Raising her urgent question, Ms Creagh said: ‘Consumers who avoid pork for religious reasons will be upset they may have unwittingly eaten it and eating horse is strongly culturally taboo in the United Kingdom.

‘It’s not illegal to sell horse meat but it is illegal not to label it correctly.

‘The food industry lobbies vigorously for a light-touch regulation system from Government. Testing, tracking and tracing ingredients is expensive but not testing will cost retailers, processors, British farmers and consumers much more.’

Same supplier: Fast food giant Burger King was drawn into the row today as it uses the same supplier as supermarkets where burgers were found to contain horse meat

 Tesco had no idea about the contamination and has apologised.

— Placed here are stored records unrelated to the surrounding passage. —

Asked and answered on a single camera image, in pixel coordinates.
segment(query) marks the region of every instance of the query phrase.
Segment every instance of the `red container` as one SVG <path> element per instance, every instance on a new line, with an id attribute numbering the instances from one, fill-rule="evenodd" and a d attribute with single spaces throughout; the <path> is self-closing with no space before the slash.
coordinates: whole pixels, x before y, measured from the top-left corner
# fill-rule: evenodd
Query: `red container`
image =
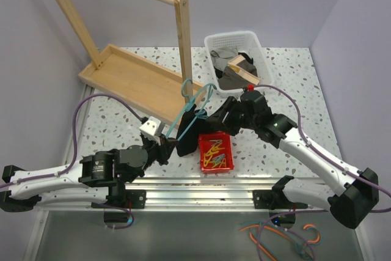
<path id="1" fill-rule="evenodd" d="M 201 171 L 205 173 L 228 172 L 233 169 L 231 139 L 221 131 L 201 134 L 198 139 L 201 152 Z"/>

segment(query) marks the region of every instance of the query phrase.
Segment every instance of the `plastic laundry basket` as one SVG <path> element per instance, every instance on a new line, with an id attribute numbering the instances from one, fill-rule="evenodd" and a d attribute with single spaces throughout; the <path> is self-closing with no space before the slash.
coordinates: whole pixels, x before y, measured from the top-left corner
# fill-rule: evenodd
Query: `plastic laundry basket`
<path id="1" fill-rule="evenodd" d="M 257 68 L 258 77 L 261 79 L 262 84 L 274 84 L 274 77 L 271 71 L 269 62 L 266 60 L 263 54 L 262 47 L 259 43 L 257 35 L 251 31 L 239 31 L 231 33 L 222 33 L 211 35 L 205 38 L 205 48 L 208 55 L 209 68 L 212 72 L 213 83 L 216 85 L 217 90 L 223 97 L 239 96 L 242 89 L 222 90 L 219 87 L 217 76 L 214 72 L 212 58 L 210 51 L 218 49 L 223 46 L 236 48 L 239 52 L 247 53 L 251 58 L 254 58 L 254 65 Z"/>

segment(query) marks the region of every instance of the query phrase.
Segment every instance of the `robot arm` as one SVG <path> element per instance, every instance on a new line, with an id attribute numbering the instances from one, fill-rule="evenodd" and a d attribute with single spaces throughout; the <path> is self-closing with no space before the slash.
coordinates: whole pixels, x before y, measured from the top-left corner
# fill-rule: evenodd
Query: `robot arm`
<path id="1" fill-rule="evenodd" d="M 314 185 L 292 176 L 284 176 L 271 191 L 261 195 L 271 209 L 292 207 L 294 203 L 310 204 L 329 210 L 340 223 L 354 229 L 379 201 L 377 189 L 345 173 L 350 171 L 378 184 L 375 172 L 369 168 L 362 172 L 341 161 L 306 135 L 307 142 L 304 142 L 297 124 L 283 114 L 273 114 L 266 98 L 258 91 L 245 91 L 239 101 L 228 97 L 206 121 L 216 131 L 224 131 L 232 136 L 241 128 L 254 130 L 262 141 L 295 157 L 324 180 L 325 185 Z M 338 163 L 344 171 L 317 155 L 310 144 Z"/>
<path id="2" fill-rule="evenodd" d="M 24 171 L 16 166 L 6 166 L 3 180 L 14 182 L 8 191 L 0 192 L 0 208 L 8 212 L 28 211 L 36 205 L 55 202 L 91 202 L 125 208 L 125 182 L 143 177 L 144 171 L 154 161 L 168 164 L 177 140 L 161 134 L 164 124 L 150 117 L 140 127 L 143 146 L 132 145 L 127 149 L 99 151 L 75 162 L 66 173 L 59 173 L 68 166 L 39 171 Z M 57 174 L 57 177 L 39 178 Z M 22 178 L 38 177 L 20 182 Z"/>

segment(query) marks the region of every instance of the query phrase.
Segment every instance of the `wooden frame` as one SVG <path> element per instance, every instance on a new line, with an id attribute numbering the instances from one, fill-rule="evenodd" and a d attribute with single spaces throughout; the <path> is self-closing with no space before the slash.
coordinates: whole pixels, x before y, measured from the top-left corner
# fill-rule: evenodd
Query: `wooden frame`
<path id="1" fill-rule="evenodd" d="M 172 123 L 184 105 L 181 85 L 192 78 L 189 0 L 159 0 L 175 7 L 182 75 L 115 45 L 109 44 L 99 52 L 72 1 L 56 1 L 92 60 L 79 74 L 81 80 Z M 187 83 L 185 94 L 192 97 L 202 86 L 197 82 Z"/>

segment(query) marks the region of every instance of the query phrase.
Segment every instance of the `metal bracket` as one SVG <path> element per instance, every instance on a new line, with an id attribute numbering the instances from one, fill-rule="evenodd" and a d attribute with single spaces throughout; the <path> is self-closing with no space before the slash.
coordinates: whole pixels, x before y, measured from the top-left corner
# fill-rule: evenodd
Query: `metal bracket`
<path id="1" fill-rule="evenodd" d="M 147 200 L 147 191 L 144 189 L 127 189 L 126 198 L 131 202 L 132 209 L 144 209 Z"/>
<path id="2" fill-rule="evenodd" d="M 255 209 L 307 209 L 308 205 L 303 203 L 275 202 L 273 200 L 273 191 L 265 189 L 256 189 L 252 192 L 252 200 Z"/>

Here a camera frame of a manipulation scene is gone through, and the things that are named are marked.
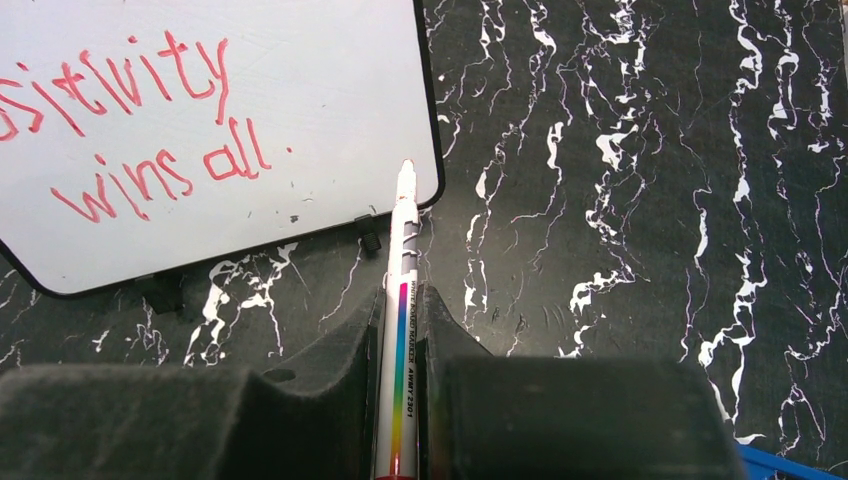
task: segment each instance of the rainbow stripe on marker
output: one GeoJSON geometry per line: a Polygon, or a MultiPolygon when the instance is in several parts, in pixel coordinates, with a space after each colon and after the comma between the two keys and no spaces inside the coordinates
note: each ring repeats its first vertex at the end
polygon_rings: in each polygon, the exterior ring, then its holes
{"type": "Polygon", "coordinates": [[[400,285],[398,298],[398,336],[395,352],[395,397],[392,405],[392,453],[389,456],[389,472],[400,475],[400,445],[403,443],[403,397],[404,373],[406,373],[406,324],[409,314],[409,284],[400,285]]]}

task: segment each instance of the whiteboard surface
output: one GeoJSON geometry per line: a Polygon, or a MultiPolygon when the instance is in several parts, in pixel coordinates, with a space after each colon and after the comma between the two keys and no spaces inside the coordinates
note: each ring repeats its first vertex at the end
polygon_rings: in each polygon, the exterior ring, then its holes
{"type": "Polygon", "coordinates": [[[0,11],[0,239],[48,290],[386,213],[404,158],[438,192],[411,0],[0,11]]]}

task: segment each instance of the white marker
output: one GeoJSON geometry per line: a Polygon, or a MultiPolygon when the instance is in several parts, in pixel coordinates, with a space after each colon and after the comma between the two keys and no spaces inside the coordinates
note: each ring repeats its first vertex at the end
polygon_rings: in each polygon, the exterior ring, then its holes
{"type": "Polygon", "coordinates": [[[380,403],[377,405],[377,455],[374,476],[418,476],[418,409],[415,398],[415,292],[418,289],[418,205],[415,170],[404,160],[392,210],[389,268],[386,278],[386,324],[380,403]]]}

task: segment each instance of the black bracket
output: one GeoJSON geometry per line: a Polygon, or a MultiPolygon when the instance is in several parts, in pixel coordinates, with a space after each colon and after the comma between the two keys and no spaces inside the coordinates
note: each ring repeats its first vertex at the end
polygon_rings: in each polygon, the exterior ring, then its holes
{"type": "Polygon", "coordinates": [[[135,279],[141,296],[157,315],[183,308],[182,274],[160,272],[135,279]]]}
{"type": "Polygon", "coordinates": [[[380,237],[377,236],[377,229],[374,228],[374,217],[363,215],[357,217],[353,222],[356,224],[356,231],[366,252],[374,253],[383,248],[380,244],[380,237]]]}

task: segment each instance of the black marble surface
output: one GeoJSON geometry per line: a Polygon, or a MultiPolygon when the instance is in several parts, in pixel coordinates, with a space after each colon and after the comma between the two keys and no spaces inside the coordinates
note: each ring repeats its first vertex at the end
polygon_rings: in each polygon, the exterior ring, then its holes
{"type": "MultiPolygon", "coordinates": [[[[848,475],[838,1],[425,6],[447,190],[420,268],[454,316],[499,355],[690,362],[740,442],[848,475]]],[[[385,255],[342,229],[210,261],[159,316],[131,287],[45,297],[3,263],[0,371],[262,371],[337,325],[385,255]]]]}

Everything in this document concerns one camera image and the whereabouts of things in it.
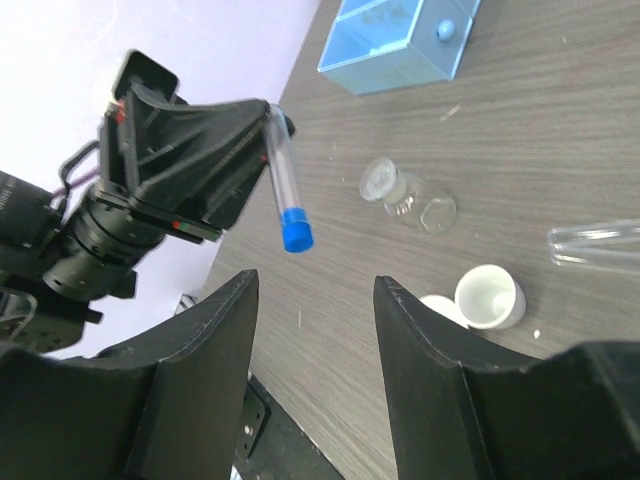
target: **black cable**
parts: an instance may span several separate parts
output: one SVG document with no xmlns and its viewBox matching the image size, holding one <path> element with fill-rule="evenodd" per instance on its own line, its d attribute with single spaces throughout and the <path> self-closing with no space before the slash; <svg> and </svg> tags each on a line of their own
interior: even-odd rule
<svg viewBox="0 0 640 480">
<path fill-rule="evenodd" d="M 62 181 L 62 185 L 64 186 L 64 196 L 60 200 L 58 204 L 58 212 L 61 215 L 64 215 L 64 212 L 67 210 L 67 202 L 69 200 L 69 195 L 71 193 L 71 184 L 69 183 L 69 175 L 74 168 L 82 163 L 82 161 L 94 150 L 98 149 L 100 146 L 100 142 L 98 140 L 93 140 L 87 143 L 84 147 L 78 150 L 69 160 L 65 161 L 62 165 L 60 165 L 60 170 L 58 171 L 58 175 L 60 180 Z"/>
</svg>

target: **wooden table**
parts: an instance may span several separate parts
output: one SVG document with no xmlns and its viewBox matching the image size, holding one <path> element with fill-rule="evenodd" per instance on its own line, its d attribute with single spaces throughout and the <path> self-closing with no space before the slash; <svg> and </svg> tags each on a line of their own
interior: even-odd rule
<svg viewBox="0 0 640 480">
<path fill-rule="evenodd" d="M 557 226 L 640 217 L 640 8 L 485 0 L 453 83 L 354 97 L 316 72 L 338 6 L 321 5 L 282 101 L 317 245 L 284 253 L 265 176 L 208 287 L 258 269 L 253 372 L 348 479 L 388 479 L 375 275 L 451 296 L 473 266 L 504 266 L 528 314 L 489 337 L 535 356 L 640 336 L 640 277 L 556 267 L 545 239 Z M 379 156 L 455 197 L 448 233 L 413 231 L 360 198 L 360 174 Z"/>
</svg>

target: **white lid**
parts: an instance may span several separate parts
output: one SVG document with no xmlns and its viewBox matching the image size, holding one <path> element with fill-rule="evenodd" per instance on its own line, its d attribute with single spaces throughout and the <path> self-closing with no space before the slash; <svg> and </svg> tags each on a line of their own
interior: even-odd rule
<svg viewBox="0 0 640 480">
<path fill-rule="evenodd" d="M 386 157 L 376 158 L 360 177 L 360 195 L 368 202 L 386 197 L 396 183 L 398 170 Z"/>
<path fill-rule="evenodd" d="M 461 327 L 469 328 L 467 319 L 453 300 L 442 295 L 427 295 L 420 299 L 427 307 L 434 312 L 438 312 L 443 317 L 447 317 L 452 322 L 457 323 Z"/>
</svg>

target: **white mug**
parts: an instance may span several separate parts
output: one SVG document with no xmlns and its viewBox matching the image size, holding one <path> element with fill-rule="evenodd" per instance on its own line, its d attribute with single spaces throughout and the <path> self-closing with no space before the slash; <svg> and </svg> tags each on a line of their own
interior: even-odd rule
<svg viewBox="0 0 640 480">
<path fill-rule="evenodd" d="M 511 327 L 527 306 L 520 285 L 497 265 L 469 270 L 458 282 L 455 303 L 469 327 L 479 330 Z"/>
</svg>

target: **tube with blue cap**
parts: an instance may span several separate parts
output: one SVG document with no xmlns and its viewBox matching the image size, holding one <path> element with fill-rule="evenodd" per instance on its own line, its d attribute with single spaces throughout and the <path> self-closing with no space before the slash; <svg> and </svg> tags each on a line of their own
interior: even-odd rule
<svg viewBox="0 0 640 480">
<path fill-rule="evenodd" d="M 302 208 L 293 165 L 293 149 L 282 109 L 271 105 L 265 126 L 269 169 L 276 207 L 280 215 L 284 249 L 302 253 L 313 247 L 311 224 Z"/>
</svg>

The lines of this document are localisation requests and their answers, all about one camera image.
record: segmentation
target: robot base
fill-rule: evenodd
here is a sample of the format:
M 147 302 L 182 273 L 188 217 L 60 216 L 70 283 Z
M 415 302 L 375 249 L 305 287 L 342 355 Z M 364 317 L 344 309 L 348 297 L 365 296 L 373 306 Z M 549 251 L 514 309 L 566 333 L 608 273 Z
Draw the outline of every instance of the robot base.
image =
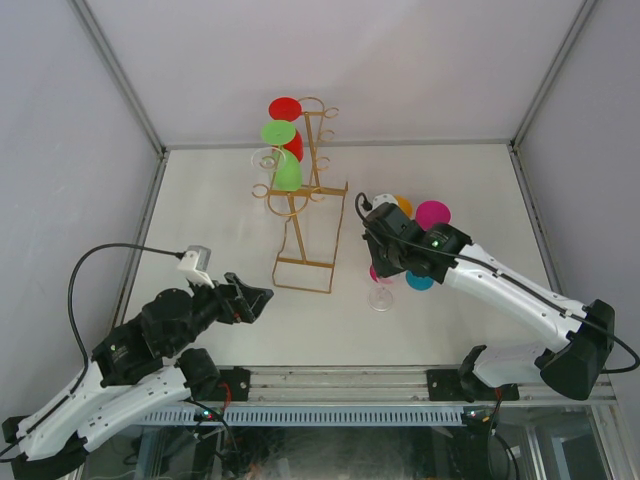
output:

Its group technical director, Tim Smith, said: ‘Our customers have the right to expect that food they buy is produced to the highest standards.’

Asda, Sainsbury’s and the Co-op all insisted there was no evidence their burgers contain horse meat. However, they decided to withdraw them because they come from firms  which are known to have had this problem

Sainsbury’s said: ‘Although our products have not been implicated, as our customers would expect we treat matters like this extremely seriously.’ Asda said: ‘As soon as we were made aware of the issue we launched a full traceability audit with our supplier.’

Co-op said it was removing two lines of frozen own-brand burgers while tests are carried out ‘to ensure they have been produced to our strict specifications’.

Burger King said it has been given ‘absolute assurance’ by ABP and Silvercrest that none of its burgers were affected. It said its burgers are produced with clean ingredients on a separate production line.

DESTRUCTION OF 10M BURGERS IS WRONG – FOOD CHARITY

The destruction of up to 10 million burgers suspected of containing some levels of horse DNA is morally and ethically wrong, a charity has said.

The UK’s Food Ethics Council said any meat fit for human consumption could be offered to consumers for free.

Dan Crossley, chief executive of the charity, said: ‘It’s wrong to assume straight away that food that is apparently fit for human consumption should go to landfill – if it can be shown to be safe to eat.

‘From a moral and ethical perspective, the amount of food we throw away is nothing short of scandalous, particularly in a world where a billion people are going hungry.

‘We must learn to value the food we eat.’

One of Europe’s biggest suppliers and processors, the ABP Food Group, is among two firms being investigated by health and agriculture authorities in the UK and Ireland over the controversy.

The company said it has recommended destroying up to 10 million frozen burgers which have been withdrawn from shops.

‘Some people will have reservations about eating that meat as there’s the potential to have horse meat in it,’ Mr Crossley said.

If the decision was made that it could not be sold through normal channels, they could look at other options like giving it free to people if they wanted it.